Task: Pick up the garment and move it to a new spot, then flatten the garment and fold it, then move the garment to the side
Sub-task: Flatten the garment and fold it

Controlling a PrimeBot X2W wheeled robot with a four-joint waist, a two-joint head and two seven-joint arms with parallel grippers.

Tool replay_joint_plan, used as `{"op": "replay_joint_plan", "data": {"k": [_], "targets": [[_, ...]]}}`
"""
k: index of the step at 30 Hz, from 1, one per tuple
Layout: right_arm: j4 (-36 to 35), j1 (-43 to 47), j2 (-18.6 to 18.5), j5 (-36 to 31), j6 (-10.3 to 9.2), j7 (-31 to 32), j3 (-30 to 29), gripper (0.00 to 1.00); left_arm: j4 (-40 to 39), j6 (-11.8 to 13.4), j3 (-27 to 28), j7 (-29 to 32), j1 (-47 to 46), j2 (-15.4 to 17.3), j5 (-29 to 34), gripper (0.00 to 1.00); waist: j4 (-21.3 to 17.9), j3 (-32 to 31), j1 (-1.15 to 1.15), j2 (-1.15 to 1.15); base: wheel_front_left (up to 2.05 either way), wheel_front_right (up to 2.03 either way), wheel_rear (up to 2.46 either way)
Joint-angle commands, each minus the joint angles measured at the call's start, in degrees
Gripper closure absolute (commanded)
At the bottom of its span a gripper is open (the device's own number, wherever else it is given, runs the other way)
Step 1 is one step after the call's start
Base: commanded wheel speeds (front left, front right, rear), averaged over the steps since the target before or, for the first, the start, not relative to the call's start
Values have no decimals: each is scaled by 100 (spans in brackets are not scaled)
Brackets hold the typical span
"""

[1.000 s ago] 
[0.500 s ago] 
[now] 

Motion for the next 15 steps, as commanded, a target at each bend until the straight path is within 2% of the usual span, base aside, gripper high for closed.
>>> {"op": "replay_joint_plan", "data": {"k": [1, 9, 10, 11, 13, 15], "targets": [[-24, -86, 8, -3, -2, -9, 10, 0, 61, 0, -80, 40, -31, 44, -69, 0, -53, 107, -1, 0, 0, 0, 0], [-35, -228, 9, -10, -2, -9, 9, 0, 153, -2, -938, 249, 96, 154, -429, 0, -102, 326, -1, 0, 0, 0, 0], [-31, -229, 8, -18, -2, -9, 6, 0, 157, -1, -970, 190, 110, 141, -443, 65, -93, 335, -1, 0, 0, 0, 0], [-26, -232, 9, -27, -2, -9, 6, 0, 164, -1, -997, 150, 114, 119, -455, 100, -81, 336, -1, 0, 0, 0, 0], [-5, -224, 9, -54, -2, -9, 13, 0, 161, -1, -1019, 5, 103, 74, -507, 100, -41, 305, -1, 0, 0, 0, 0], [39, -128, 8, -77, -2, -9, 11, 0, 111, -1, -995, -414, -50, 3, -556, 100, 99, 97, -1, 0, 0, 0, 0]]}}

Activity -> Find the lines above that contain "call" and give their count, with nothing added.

Your response -> 3